• What you have to do
The expected output is the first line of the data below and every line after it, up to and including the line containing "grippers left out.", each reproduced exactly.

──────── Recorded information

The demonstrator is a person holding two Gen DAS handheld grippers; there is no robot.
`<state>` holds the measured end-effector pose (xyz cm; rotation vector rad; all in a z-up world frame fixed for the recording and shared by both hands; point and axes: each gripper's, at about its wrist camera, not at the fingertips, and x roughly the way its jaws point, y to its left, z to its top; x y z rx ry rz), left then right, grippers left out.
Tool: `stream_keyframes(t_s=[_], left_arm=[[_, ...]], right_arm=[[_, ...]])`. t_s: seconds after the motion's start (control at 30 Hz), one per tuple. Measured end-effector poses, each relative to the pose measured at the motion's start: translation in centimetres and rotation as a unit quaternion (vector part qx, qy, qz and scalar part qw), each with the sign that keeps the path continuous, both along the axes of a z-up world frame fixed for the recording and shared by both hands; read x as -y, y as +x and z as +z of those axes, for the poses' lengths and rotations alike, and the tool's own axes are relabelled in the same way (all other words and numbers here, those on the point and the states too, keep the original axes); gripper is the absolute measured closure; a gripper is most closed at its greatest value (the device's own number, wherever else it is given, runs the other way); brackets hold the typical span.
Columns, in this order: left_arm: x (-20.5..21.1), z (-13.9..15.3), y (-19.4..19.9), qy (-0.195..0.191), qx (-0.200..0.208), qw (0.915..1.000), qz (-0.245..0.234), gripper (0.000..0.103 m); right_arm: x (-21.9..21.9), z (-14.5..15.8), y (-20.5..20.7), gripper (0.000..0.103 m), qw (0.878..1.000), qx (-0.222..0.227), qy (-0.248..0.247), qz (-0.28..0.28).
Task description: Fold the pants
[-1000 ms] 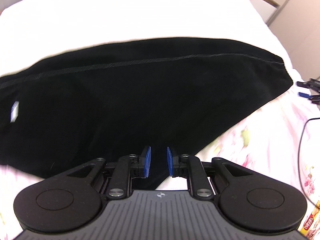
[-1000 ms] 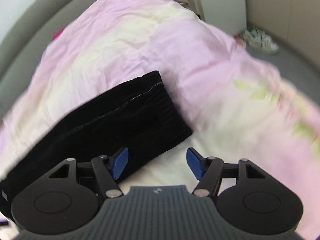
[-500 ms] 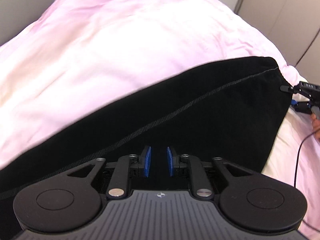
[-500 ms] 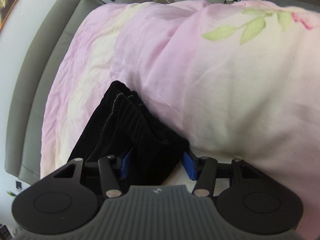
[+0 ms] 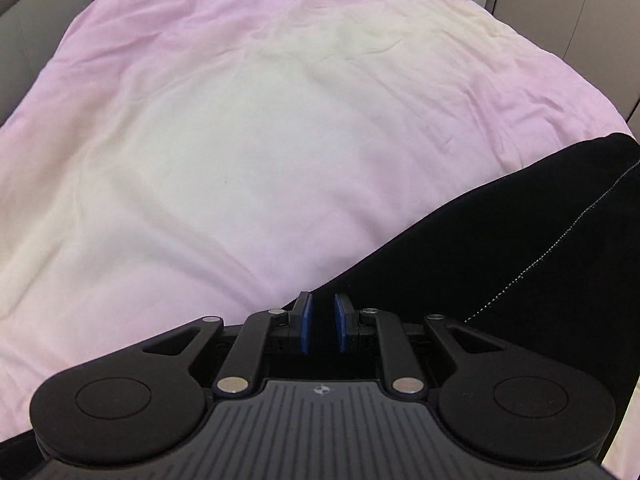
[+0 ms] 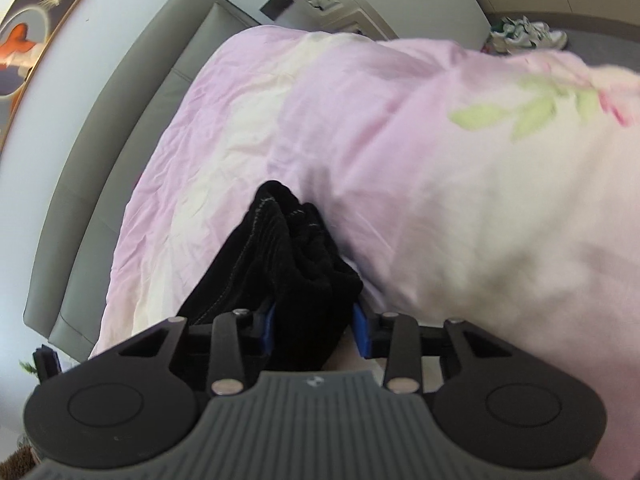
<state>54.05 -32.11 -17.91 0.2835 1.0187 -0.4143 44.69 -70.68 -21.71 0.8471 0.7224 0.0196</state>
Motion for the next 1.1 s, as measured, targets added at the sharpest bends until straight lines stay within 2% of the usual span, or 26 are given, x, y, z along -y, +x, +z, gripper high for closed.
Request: stream_keyframes(t_s=[0.1,0.23,0.33,0.4,0.47,0.53,0.63,0.7,0.8,0.93,1.1], left_arm=[[-0.7,1.8,-1.9,-0.011,0.001,0.9997,-0.022,0.084],[-0.1,3.7,-6.0,-0.026,-0.024,0.9934,-0.109,0.084],[0.6,3.8,-10.0,-0.024,-0.043,0.9847,-0.167,0.084],[1.2,2.8,-11.9,-0.008,-0.049,0.9818,-0.184,0.084],[1.9,1.2,-12.3,0.013,-0.053,0.9832,-0.174,0.084],[2.2,0.2,-12.0,0.008,-0.061,0.9868,-0.15,0.085],[0.8,1.8,-12.0,-0.028,-0.061,0.9911,-0.115,0.085],[-0.8,3.6,-12.8,-0.035,-0.047,0.9921,-0.111,0.085],[-4.9,6.4,-14.5,-0.04,-0.032,0.9939,-0.097,0.085],[-11.0,8.5,-16.4,-0.045,-0.03,0.997,-0.055,0.085],[-18.4,9.0,-18.9,-0.073,-0.027,0.997,0.0,0.085]], right_arm=[[-0.4,2.0,-0.1,0.071,1.0,0.009,-0.01,0.004],[-1.3,5.3,-0.1,0.072,0.999,0.026,-0.023,0.018],[-2.4,8.0,-0.3,0.073,0.998,0.039,-0.04,0.031],[-3.3,9.7,-0.5,0.073,0.997,0.045,-0.053,0.04],[-4.4,11.3,-0.5,0.074,0.995,0.048,-0.069,0.048],[-5.5,12.9,-0.6,0.074,0.994,0.054,-0.077,0.055],[-7.8,15.6,-0.6,0.074,0.991,0.058,-0.096,0.069],[-9.7,17.6,-0.5,0.075,0.988,0.062,-0.111,0.085],[-13.4,20.5,-0.6,0.075,0.982,0.078,-0.126,0.115],[-20.1,23.5,-0.5,0.075,0.972,0.09,-0.149,0.161],[-30.1,24.2,-0.2,0.075,0.953,0.088,-0.188,0.219]])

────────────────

• Exercise answer
The demonstrator is a person holding two Gen DAS handheld grippers; there is no robot.
`<state>` holds the measured end-effector pose (xyz cm; rotation vector rad; all in a z-up world frame fixed for the recording and shared by both hands; point and axes: each gripper's, at about its wrist camera, not at the fingertips, and x roughly the way its jaws point, y to its left, z to its top; x y z rx ry rz), left then right, grippers left out.

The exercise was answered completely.